By pointing a firearm at someone you run the risk of the gun going off and that person ending up wounded, or even worse, dead.

Apart from this fundamental piece of gun safety being ignored this parent appears to be sending the message “it’s ok to play with guns.”

5 Interesting Choice In Decor

Following on from the previous photo, should we assume that perhaps this might not be the most appropriate choice or nursery decor? And we’re not talking cot bumpers here.

I’m not saying you shouldn’t have firearms and I am not saying that kids should not be exposed to them. If you have a firearm in your home, it is imperative to ensure your children know the correct way to handle a firearm and, paradoxically, never to touch a gun without express permission.

I just think that if you are a firearms enthusiast or a hunter who wants to share your passion with your child perhaps you could buy some wallpaper or paint a mural that reflects what’s important to you and take the rifles off the wall above your baby’s crib. You know, just sayin’

4 Taking In The Air

Oh, the joys of summer. Throwing the kids and some snacks into the car, taking a ride out to a beautiful spot and enjoying some time in the great outdoors. Alternatively, you could chuck the little ones in the car and drive around the city while you stand on the backseat, your top half through the sunroof and your child safely nestled in the crook of your arm, their bum resting on the car roof.

No more “Are we there yet?” No more fights over who gets to ride shotgun. I wonder if there is a name for this seating position, “Tank Commander” perhaps?

Of course, if you did this today you would also be holding a selfie stick so you could share the fun on all of your social media accounts, so they didn’t have it completely nailed back then after all.

3 The MiniVan 1970’s Style

Sometimes, so we are told, us parents today don’t know how good we’ve got it. Fancy mini vans with DVD players for each child. Folding seats and storage space for all our fancy strollers, sports equipment, and food shopping. Reversing cameras, GPS, heated seats, not like the old days.

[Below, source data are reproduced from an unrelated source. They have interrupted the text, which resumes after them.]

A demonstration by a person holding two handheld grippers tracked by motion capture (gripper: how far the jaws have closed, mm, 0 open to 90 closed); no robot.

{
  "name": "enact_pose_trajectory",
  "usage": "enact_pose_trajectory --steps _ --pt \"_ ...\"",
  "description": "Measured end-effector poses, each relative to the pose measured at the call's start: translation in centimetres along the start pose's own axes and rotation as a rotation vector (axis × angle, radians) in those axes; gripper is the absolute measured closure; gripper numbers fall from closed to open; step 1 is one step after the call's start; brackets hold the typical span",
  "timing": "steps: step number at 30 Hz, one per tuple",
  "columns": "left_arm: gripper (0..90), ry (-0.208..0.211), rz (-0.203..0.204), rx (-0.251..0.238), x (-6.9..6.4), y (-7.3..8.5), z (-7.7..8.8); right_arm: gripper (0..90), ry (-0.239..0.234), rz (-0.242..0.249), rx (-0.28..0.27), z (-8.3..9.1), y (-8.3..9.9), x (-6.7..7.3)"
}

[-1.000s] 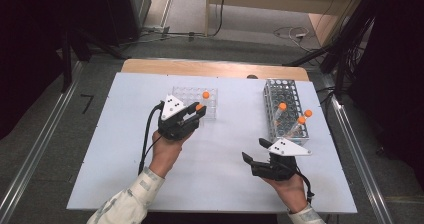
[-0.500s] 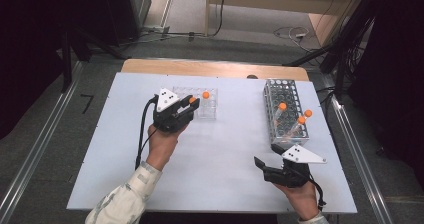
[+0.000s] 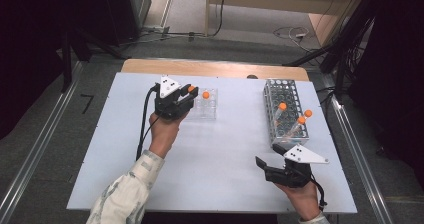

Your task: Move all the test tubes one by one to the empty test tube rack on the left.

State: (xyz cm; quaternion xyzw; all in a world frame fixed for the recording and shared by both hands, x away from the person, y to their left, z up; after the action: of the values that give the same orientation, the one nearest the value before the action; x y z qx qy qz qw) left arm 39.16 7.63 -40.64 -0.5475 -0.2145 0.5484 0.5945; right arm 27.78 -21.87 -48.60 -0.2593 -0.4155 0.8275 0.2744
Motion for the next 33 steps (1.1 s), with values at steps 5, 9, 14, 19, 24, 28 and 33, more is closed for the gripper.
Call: enact_pose_trajectory --steps 5,9,14,19,24,28,33 --pt "70.0 -0.005 0.002 -0.011 0.0 -0.7 -0.9 23.7 -0.001 -0.006 0.001 0.0 0.0 0.0" --pt "70.1 -0.010 -0.004 -0.015 -0.2 -1.0 -1.7 23.7 0.000 -0.012 0.000 0.1 0.1 -0.1" --pt "70.0 -0.019 -0.001 -0.016 -0.1 -1.0 -2.5 23.8 0.001 -0.015 -0.004 0.2 0.2 -0.3" --pt "70.0 -0.030 -0.003 -0.016 0.0 -0.8 -3.0 23.8 0.003 -0.013 -0.005 0.2 0.2 -0.3" --pt "70.0 -0.034 -0.006 -0.008 0.1 -0.6 -3.2 23.8 0.002 -0.012 -0.005 0.3 0.2 -0.2" --pt "70.1 -0.035 -0.014 0.002 0.1 -0.3 -3.3 23.8 0.002 -0.014 -0.003 0.2 0.2 -0.2" --pt "70.0 -0.042 -0.009 0.020 0.4 0.4 -3.6 23.8 0.003 -0.013 -0.002 0.3 0.2 -0.2"
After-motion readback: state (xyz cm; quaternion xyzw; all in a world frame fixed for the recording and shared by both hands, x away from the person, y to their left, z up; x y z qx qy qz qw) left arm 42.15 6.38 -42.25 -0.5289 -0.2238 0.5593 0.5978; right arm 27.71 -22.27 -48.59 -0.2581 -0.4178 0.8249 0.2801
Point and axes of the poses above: each handheld gripper's, and its own axes: z roughly backward along the jaws, y roughly out of its underside, x roughly to its left, the point moved 6 cm from there along -z, roughly forward along the jaws, and after that the axes turned 15 degrees about z, right-handed, at the moved point
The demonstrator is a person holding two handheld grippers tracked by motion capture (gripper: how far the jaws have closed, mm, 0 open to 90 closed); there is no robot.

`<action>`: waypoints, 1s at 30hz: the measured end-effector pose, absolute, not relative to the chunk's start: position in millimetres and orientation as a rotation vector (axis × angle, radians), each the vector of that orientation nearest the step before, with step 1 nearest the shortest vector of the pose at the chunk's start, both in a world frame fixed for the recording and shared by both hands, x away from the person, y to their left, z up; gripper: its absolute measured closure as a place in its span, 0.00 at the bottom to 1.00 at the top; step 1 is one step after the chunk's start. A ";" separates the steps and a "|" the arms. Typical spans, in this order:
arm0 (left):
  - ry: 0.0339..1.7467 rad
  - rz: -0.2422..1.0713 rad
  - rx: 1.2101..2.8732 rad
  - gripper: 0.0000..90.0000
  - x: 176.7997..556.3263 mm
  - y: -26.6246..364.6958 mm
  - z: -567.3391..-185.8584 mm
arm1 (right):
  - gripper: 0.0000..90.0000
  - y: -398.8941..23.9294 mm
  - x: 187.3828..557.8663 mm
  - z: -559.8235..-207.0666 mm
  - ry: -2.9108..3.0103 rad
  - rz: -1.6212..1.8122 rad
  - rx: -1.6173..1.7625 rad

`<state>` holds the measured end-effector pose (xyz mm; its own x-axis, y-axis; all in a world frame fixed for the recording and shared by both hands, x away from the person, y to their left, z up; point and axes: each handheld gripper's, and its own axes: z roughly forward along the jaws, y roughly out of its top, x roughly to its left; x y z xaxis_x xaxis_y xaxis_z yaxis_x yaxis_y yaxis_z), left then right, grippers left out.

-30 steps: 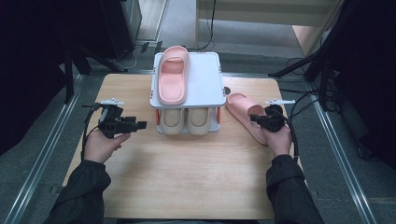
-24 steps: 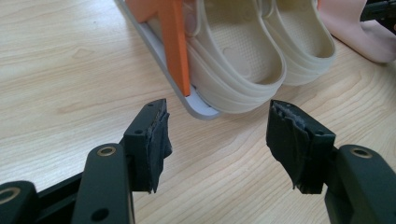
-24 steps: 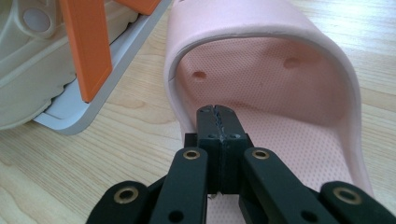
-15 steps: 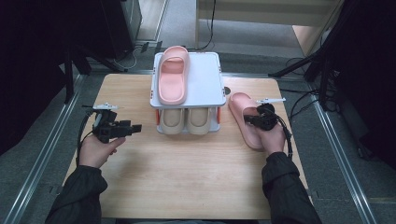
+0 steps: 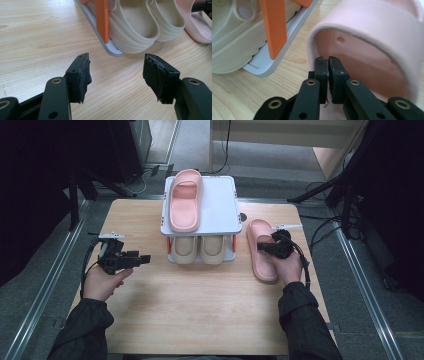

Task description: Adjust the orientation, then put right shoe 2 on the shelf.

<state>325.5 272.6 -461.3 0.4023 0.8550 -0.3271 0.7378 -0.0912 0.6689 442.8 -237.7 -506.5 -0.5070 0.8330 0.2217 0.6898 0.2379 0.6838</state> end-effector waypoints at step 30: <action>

In the 1970’s, if it was your turn to take a group of kids to soccer practice you had to strap the”car sofa” on the roof and have them sit up there. None of this molly coddling seat belt or safety seat garbage either. The kids sat up there, and if they didn’t learn to hang on then, they were left behind. It made them much more resilient than these namby pamby kids of today. Let them bounce about on the tarmac a bit; it’ll do them good.

2 I’m On TV

Another trend I noticed when researching photographs of the 1970’s was the odd way in which many people seemed to want to balance their delicate little bundles of joy in precarious places.

This picture is a case in point. There is no sign of a cunningly positioned adult lurking in the background, holding the child in such a way so that you cannot see their hands. There is no hovering person close enough to spring into action at the first sign of the baby on the TV toppling over. There isn’t even anyone to help when the baby falls from her perch, taking the vase o flowers with her and simultaneously breaks bones in the fall, cuts herself on the broken vase and electrocutes herself with the water/tv combo.

1 Beer Baby

I’m not entirely sure if this was a photo taken at home, posed for at a studio, or is an official Rolling Rock Beer advert. Extensive internet research turned up precisely nada reliable information on that one.

Knowing how many things were advertised in the 1970’s it would not surprise me one little bit to find out that this was an actual advert, although I am having trouble thinking up an appropriate tag line.

Excellent marketing strategy though. It is a well-known fact that consumers have a tendency to stick with brands once they have established a positive relationship with them. If you want beer drinkers who are loyal to your brand you have to get to them before they start drinking someone else’s beer. Apparently, this is hooking up with the target market before they have a chance to discover solid food, let alone other beers.